I know that the Pentagon is staffed by smart, driven and experienced officers who spend their days watching other conflicts and thinking hard about what they mean for the conduct of modern warfare. I've met 'em. I am rock-solid positive that staff there understood what Ukraine has done to Russia, how they did it, and what that meant for wars conducted with jet fighters and bombs.

And yet we carried precisely Putin's strategy into Trump's battle with Iran, all the way down to massing Marines and other forces in the theater to conduct ground-based campaigns.

I draw no parallel between the nations of Iran and Ukraine, here. Iran is a reactionary, theocratic petrostate with a population terrorized by its brutal leadership. By contrast, Ukraine fights for its life, but also for the kind of liberal democracy that the US once espoused. I respect Zelenskyy and the Ukranian people enormously.

Just like the Ukranians have done to the Russians, though, Iran has used drones, speed and mobility to fight back against the US and our allies. It has closed the shipping channel that carries one-fifth of the world's oil and destroyed petroleum refineries in neighboring Gulf states. It has exacted a heavy cost on the battlefield, but also on the economies of developed nations around the world.

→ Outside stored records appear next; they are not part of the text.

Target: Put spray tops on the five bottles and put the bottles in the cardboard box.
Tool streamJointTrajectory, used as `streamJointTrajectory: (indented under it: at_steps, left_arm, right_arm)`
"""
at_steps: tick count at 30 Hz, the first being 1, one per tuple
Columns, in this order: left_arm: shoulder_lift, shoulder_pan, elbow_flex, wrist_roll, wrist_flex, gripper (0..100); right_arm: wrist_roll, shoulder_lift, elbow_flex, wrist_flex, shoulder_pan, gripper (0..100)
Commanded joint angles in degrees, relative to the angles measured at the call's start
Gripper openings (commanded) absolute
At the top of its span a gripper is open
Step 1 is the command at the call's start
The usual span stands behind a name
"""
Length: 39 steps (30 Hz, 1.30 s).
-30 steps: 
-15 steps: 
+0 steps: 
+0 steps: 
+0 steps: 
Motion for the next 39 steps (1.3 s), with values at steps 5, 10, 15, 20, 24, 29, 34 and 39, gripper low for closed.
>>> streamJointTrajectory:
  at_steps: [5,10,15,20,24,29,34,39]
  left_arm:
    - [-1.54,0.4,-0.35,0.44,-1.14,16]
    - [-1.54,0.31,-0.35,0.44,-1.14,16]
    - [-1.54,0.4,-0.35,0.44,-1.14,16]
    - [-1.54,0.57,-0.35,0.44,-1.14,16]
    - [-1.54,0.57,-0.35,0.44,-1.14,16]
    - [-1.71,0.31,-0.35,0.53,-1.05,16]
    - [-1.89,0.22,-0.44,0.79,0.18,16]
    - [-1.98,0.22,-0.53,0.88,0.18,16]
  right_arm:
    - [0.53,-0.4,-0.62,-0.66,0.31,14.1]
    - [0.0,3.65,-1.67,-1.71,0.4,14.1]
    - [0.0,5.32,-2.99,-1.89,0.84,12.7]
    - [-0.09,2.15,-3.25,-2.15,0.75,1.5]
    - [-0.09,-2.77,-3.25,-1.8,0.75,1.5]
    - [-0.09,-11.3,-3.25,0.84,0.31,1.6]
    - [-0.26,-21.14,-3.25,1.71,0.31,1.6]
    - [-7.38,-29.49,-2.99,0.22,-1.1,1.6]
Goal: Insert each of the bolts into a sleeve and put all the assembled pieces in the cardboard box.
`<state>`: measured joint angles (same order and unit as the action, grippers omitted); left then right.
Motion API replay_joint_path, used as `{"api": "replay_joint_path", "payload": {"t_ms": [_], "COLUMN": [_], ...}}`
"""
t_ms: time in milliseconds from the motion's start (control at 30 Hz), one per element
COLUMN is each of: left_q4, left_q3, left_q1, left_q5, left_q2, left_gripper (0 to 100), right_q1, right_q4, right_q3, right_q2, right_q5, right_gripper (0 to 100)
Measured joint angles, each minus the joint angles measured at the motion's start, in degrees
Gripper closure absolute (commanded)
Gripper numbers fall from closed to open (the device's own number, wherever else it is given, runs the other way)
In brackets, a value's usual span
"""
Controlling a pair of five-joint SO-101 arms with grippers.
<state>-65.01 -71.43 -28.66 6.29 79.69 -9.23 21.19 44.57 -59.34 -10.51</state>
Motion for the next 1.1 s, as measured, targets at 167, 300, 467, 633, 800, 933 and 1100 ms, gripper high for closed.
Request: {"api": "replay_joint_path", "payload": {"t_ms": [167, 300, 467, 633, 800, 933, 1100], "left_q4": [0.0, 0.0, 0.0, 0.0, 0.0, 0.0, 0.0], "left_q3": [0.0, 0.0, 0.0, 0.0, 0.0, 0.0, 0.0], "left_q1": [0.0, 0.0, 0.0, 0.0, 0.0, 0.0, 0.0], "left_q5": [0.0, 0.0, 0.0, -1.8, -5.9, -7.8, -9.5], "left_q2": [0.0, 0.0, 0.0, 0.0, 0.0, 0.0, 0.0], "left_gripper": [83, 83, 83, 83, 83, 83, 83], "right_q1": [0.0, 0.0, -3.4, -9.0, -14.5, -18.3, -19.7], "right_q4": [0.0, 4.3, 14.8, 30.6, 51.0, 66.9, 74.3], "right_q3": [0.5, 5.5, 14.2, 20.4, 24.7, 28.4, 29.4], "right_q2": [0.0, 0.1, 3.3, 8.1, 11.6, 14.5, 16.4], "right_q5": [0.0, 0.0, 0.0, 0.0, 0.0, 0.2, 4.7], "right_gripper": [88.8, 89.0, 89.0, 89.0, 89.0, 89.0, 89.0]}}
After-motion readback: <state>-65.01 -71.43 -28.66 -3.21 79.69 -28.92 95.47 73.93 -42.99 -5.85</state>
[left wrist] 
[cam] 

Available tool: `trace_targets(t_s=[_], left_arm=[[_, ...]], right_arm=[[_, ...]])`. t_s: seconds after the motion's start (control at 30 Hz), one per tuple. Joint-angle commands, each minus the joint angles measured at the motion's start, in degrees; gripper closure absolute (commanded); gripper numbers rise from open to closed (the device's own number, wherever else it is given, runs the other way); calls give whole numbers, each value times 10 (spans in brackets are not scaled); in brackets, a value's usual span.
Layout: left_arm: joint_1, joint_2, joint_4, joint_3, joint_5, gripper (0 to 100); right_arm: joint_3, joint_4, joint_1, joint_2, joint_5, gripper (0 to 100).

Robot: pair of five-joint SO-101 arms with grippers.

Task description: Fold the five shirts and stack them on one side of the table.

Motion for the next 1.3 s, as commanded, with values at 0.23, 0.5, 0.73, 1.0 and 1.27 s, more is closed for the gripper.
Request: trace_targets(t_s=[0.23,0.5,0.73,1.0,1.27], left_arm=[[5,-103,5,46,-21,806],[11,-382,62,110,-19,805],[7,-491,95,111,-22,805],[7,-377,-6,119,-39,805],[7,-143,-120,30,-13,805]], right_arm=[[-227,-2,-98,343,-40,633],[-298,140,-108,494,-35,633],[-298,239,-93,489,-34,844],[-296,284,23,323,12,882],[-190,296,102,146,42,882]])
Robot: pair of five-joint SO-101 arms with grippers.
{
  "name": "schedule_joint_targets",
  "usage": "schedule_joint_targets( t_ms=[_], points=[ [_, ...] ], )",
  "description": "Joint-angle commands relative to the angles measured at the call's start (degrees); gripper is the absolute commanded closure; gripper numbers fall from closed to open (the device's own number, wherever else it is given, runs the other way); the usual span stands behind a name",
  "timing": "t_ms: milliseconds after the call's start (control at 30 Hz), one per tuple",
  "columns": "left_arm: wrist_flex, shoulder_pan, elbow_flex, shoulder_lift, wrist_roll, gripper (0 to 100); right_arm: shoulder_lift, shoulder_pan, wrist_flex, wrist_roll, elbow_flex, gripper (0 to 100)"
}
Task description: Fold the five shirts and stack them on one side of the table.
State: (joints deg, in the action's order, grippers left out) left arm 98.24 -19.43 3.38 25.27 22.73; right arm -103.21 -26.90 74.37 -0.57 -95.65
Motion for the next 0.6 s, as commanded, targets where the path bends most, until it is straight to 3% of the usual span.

No matter what Donald Trump claims on social media, he has not won his war. The Strait remains closed. The shooting continues.

Trump's elevation of Pete Hegseth to Secretary of Defense is, certainly, why the US ignored the voices of the smart staffers at the Pentagon. Since he took the job, Hegseth has made clear his desire to use that Russian recruiting video for the US military. He talks about lethality, about no constraints on battlefield violence, about the primacy of muscle in developing our soldiers. He has fired generals for their skin color and gender. He has fired lawyers because he doesn't want to hear from them about the law.

And, look: Physical fitness is important, but it's not strictly more important than intelligence, technical expertise, morality and ethics. I don't think we should ever have entered this war, but if we were going to do so, we should have been smart and principled about it.

I make no predictions on the course of events in the Gulf over the coming months.

I do, however, predict this: China is watching our conduct of this war carefully. It has already learned important lessons. We've depleted our available materiel; that makes Chinese adventure in the Strait of Taiwan perhaps less risky in the near term than it was. Battlefield conduct using unmanned platforms will be less costly, in money and in domestic popular opinion. And if China can interdict the flow of computer chips from TSMC, it will be much, much worse for the global economy than the closure of the Strait of Hormuz.

I bet you Xi listens to his smart generals.